[Collected data]
===

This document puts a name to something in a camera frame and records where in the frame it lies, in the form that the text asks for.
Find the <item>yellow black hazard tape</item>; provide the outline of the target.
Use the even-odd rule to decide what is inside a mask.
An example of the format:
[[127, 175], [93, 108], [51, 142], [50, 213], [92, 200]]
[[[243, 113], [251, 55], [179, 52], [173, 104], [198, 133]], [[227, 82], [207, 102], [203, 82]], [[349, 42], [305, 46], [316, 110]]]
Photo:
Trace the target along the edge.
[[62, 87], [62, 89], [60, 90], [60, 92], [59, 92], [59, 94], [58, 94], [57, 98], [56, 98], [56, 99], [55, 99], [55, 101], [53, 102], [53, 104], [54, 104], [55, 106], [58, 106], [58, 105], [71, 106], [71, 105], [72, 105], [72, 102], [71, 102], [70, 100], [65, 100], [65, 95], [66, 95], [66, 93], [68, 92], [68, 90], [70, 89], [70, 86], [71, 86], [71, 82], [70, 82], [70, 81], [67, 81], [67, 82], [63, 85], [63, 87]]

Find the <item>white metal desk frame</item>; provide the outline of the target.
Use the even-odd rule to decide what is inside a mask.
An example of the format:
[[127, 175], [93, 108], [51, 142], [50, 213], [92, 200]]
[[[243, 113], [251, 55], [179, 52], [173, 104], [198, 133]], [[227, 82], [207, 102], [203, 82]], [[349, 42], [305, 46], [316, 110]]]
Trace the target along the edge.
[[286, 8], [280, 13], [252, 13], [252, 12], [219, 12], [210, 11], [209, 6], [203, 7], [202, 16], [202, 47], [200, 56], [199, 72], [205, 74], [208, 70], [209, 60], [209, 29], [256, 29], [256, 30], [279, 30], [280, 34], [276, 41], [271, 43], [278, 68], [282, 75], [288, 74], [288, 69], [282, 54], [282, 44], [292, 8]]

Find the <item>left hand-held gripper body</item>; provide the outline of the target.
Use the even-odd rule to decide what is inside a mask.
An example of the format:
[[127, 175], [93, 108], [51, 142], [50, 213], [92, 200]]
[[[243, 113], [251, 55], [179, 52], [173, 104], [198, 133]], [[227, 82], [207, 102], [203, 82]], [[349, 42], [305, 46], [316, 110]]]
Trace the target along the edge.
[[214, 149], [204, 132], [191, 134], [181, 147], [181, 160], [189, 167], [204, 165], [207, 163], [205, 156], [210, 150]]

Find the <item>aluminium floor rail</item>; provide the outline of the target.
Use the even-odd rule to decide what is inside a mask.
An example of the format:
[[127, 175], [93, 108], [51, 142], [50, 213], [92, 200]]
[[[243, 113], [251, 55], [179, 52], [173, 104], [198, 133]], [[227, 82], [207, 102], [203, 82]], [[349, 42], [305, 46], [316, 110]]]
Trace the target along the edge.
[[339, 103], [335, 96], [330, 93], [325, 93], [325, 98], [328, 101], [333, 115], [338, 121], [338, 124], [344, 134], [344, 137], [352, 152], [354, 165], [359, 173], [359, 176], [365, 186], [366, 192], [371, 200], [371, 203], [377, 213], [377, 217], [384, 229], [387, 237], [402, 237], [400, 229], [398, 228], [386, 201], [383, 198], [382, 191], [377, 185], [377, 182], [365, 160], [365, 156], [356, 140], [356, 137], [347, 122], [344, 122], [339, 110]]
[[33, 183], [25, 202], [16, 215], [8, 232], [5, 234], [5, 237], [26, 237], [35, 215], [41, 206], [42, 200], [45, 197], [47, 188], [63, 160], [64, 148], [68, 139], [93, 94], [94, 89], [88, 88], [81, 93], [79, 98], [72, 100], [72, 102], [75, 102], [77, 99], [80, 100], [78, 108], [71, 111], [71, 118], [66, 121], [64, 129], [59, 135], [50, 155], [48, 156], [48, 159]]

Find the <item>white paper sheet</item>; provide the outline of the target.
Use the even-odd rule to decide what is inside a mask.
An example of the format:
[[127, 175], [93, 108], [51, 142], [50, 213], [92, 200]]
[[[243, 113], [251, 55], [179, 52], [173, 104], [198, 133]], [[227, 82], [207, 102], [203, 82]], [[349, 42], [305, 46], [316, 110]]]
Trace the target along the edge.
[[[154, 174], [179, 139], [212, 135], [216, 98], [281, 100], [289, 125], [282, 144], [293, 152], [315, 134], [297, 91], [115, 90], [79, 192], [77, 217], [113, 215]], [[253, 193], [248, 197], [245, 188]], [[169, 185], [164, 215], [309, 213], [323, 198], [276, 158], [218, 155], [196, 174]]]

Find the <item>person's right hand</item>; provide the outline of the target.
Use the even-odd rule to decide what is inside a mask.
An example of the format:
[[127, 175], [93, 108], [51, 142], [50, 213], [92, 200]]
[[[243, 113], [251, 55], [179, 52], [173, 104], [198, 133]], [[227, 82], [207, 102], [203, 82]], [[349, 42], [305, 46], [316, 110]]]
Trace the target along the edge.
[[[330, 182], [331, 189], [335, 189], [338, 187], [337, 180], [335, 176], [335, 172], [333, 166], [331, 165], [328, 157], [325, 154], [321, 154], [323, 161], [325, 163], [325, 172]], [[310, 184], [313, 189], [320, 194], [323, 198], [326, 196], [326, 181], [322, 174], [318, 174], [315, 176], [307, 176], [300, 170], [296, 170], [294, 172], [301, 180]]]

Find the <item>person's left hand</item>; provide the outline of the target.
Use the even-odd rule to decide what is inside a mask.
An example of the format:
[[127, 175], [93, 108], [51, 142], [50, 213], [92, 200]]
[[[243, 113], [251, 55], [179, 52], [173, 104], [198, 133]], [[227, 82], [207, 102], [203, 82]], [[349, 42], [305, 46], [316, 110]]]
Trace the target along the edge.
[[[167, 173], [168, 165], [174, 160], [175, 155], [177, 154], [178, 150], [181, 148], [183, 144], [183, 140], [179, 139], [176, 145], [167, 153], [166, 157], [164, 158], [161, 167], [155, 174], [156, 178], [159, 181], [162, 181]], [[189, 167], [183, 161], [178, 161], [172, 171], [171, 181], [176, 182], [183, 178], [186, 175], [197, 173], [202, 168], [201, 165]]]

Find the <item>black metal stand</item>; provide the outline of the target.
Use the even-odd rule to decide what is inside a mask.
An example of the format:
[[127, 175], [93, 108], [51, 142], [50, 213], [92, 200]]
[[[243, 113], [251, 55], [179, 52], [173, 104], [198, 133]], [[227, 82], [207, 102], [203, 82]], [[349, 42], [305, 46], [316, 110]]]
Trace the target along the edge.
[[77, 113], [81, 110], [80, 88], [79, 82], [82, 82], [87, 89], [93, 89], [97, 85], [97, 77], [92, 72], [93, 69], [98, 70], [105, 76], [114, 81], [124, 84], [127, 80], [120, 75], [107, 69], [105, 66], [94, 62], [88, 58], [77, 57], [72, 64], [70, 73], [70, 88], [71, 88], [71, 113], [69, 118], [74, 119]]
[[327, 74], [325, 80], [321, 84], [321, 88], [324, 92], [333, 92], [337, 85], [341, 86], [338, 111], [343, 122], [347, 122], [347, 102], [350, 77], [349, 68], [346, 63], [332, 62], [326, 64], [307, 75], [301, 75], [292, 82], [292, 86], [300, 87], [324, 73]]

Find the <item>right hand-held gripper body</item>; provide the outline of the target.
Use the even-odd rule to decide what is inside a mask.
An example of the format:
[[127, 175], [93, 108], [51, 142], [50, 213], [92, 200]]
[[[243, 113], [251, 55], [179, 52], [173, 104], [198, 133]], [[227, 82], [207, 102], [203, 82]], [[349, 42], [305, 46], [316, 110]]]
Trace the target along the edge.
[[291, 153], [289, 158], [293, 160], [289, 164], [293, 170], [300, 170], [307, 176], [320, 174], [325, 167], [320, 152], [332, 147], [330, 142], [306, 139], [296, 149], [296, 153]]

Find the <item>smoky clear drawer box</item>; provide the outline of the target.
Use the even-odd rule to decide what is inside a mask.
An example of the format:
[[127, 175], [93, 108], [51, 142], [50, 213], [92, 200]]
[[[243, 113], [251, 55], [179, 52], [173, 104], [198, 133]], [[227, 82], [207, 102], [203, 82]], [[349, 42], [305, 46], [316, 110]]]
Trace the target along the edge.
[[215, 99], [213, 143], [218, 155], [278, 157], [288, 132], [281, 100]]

===

■ What to produce ■
Every line above carrying the word "metal" needs to be shown.

■ Answer to this task ■
Find the <item>white metal desk frame</item>; provide the outline of the target.
Find the <item>black metal stand</item>; provide the outline of the target.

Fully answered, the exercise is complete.